BEGIN Exercise inputs
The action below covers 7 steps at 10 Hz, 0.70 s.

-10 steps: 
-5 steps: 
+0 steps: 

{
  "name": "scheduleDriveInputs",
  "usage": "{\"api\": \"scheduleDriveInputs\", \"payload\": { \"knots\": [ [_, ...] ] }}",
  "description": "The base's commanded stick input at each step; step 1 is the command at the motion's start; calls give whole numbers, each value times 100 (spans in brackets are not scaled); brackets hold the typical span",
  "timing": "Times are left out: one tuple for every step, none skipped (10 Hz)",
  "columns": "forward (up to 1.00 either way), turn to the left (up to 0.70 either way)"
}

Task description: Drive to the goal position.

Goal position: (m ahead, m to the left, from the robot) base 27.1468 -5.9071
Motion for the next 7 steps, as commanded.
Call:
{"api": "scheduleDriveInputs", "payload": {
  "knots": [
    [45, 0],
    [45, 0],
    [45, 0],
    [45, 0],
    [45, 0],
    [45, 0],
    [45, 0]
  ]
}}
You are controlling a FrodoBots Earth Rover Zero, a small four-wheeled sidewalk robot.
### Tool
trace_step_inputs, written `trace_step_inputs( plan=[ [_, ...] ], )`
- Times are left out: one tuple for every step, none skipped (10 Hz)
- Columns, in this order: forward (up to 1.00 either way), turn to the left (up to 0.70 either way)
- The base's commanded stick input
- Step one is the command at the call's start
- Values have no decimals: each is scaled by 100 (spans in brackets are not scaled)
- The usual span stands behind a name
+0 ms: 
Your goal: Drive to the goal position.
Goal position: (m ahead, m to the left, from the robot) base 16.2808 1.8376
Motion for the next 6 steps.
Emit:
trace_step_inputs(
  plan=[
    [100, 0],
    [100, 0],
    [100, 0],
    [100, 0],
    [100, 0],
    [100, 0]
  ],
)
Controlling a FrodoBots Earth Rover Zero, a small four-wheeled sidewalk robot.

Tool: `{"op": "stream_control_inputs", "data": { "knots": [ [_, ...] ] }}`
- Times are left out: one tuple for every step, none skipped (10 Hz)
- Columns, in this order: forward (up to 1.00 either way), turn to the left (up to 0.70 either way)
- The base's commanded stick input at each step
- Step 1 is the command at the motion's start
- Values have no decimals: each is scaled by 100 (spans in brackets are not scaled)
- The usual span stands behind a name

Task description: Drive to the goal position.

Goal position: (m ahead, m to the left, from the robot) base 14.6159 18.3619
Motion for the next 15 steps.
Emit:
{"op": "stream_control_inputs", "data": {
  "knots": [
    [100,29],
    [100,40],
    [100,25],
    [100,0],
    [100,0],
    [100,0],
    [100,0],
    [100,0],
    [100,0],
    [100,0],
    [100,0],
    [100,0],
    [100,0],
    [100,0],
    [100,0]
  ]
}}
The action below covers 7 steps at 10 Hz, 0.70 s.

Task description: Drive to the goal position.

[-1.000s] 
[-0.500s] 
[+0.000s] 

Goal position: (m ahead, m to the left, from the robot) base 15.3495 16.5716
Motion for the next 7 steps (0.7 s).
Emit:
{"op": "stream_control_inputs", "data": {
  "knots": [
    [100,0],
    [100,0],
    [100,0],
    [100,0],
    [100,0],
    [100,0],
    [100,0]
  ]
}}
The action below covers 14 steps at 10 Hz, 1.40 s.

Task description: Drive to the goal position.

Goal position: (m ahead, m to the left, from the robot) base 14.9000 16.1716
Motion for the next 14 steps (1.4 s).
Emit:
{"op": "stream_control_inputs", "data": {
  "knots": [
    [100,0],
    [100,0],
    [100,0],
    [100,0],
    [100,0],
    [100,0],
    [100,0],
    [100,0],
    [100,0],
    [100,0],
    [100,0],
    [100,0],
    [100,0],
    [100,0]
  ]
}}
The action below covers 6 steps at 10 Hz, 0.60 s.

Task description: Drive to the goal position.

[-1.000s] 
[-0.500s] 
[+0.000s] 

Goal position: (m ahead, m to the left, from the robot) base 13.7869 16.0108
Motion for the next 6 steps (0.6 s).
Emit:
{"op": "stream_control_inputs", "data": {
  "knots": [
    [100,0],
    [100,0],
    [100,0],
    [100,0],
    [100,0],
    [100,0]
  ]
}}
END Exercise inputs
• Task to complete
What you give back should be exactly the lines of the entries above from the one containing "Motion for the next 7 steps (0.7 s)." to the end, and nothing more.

• Problem solution
Motion for the next 7 steps (0.7 s).
Emit:
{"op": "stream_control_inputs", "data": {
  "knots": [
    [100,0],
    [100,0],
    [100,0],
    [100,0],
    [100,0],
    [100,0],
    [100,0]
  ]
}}
The action below covers 14 steps at 10 Hz, 1.40 s.

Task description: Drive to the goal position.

Goal position: (m ahead, m to the left, from the robot) base 14.9000 16.1716
Motion for the next 14 steps (1.4 s).
Emit:
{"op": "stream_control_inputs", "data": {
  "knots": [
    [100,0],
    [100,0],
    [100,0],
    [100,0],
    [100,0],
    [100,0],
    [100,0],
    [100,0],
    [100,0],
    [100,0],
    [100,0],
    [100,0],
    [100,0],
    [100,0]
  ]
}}
The action below covers 6 steps at 10 Hz, 0.60 s.

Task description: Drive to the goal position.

[-1.000s] 
[-0.500s] 
[+0.000s] 

Goal position: (m ahead, m to the left, from the robot) base 13.7869 16.0108
Motion for the next 6 steps (0.6 s).
Emit:
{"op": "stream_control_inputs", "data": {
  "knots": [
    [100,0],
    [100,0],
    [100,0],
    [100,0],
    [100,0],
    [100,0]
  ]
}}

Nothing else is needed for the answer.